In this article **binary search in c** we give the information bout The **binary search** method can be use only with the data, which is already in the sorted order.

**Binary Search in c:**

Binary search is most powerful and efficient searching method. The binary search method can be use only with the data, which is already in the sorted order.

In this method, the given element that is to be search is compared with the middle element of given array.

**There are three cases in this method.**

- If the given element for searching is same as middle element of an array then search is successful.
- If the given element for searching is less than a middle element of an array, then searching is done only is first half of array.
- If the given element for searching is greater than a middle element of an array, then searching is done only in second half of array.

First Half of an array | Middle element of an array | Second half of an array |

**Binary Search Algorithm:**

Step 1: Start

2: Read n elements of an array arr[] in sorted order ** Or **Read n elements of an array arr[] and sort the elements.

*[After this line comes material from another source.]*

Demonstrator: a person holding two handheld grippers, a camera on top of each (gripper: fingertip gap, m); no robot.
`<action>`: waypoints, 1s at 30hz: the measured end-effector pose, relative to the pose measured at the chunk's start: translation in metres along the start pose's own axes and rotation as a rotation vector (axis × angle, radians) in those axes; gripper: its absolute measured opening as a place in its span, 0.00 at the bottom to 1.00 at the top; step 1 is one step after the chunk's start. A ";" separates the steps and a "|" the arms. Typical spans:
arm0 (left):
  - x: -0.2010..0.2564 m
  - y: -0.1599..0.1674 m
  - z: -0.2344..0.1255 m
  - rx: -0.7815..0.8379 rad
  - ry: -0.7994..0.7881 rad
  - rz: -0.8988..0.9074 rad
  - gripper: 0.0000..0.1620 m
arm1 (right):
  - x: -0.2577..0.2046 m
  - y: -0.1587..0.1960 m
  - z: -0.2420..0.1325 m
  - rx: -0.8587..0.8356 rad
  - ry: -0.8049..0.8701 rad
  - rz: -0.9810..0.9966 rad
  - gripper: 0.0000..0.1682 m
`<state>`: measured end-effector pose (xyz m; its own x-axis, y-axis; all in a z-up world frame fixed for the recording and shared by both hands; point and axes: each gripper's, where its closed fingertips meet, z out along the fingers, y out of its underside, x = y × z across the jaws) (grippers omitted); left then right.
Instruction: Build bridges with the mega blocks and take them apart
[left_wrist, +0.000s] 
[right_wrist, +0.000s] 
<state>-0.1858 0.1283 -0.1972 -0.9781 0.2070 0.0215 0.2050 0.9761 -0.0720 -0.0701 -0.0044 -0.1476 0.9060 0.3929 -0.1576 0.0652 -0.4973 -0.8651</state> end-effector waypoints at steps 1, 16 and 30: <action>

3: Read element Y to be search

4: set beg=0 and end =n-1

5: Calculate mid = (beg + end)/ 2;

6: if Y=arr[mid] then

Display “Element is found…..search successful ” and go to **step 10**.

7: if Y<arr[mid] then

End=mid-1

Otherwise

beg = mid + 1

8: if beg < = end then go to **step 5**

9: Display “ Element not found ….., search Unsuccessful”.

10: Stop.

**Binary Search Example:**

Consider the elements of an array as follows

Index | 0 | 1 | 2 | 3 | 4 | 5 | 6 | 7 | 8 | 9 |

Value | 16 | 19 | 21 | 23 | 28 | 36 | 53 | 62 | 69 | 76 |

The element to be search is 53.

**Iteration – 1:**

Beg=0, end=9, mid=(0 + 9) / 2 = 4

Index | 0 | 1 | 2 | 3 | 4 |
5 | 6 | 7 | 8 | 9 |

Value | 16 | 19 | 21 | 23 | 28 |
36 | 53 | 62 | 69 | 76 |

As the mid is 4, therefore the middle element is **28.**

Compare middle element 28 with 53.

Since 53 > 28, Search the element in the right portion of the array.

Hence, now beg = mid + 1, i.e. 4 + 1 = 5

There is no change in the value of end.

**Iteration – 2:**

Beg = 5, end =9, mid = ( 5 + 9 ) / 2 = 7

Index | 0 | 1 | 2 | 3 | 4 | 5 | 6 | 7 |
8 | 9 |

Value | 16 | 19 | 21 | 23 | 28 | 36 | 53 | 62 |
69 | 76 |

As the mid is 7, therefore the middle element is 62.

Compare middle element 62 with 53.

Since 53 < 62, search the element in the left portion of the array.

Hence, now end = mid = 7. There is no change in the value of beg.

**Iteration – 3:**

Beg = 5, end = 7, mid = ( 5 + 7 ) / 2 = 6

Index | 0 | 1 | 2 | 3 | 4 | 5 | 6 |
7 | 8 | 9 |

Value | 16 | 19 | 21 | 23 | 28 | 36 | 53 |
62 | 69 | 76 |

Here we find the index of element to be search. Now we can access the value using index. Thus, search is successful.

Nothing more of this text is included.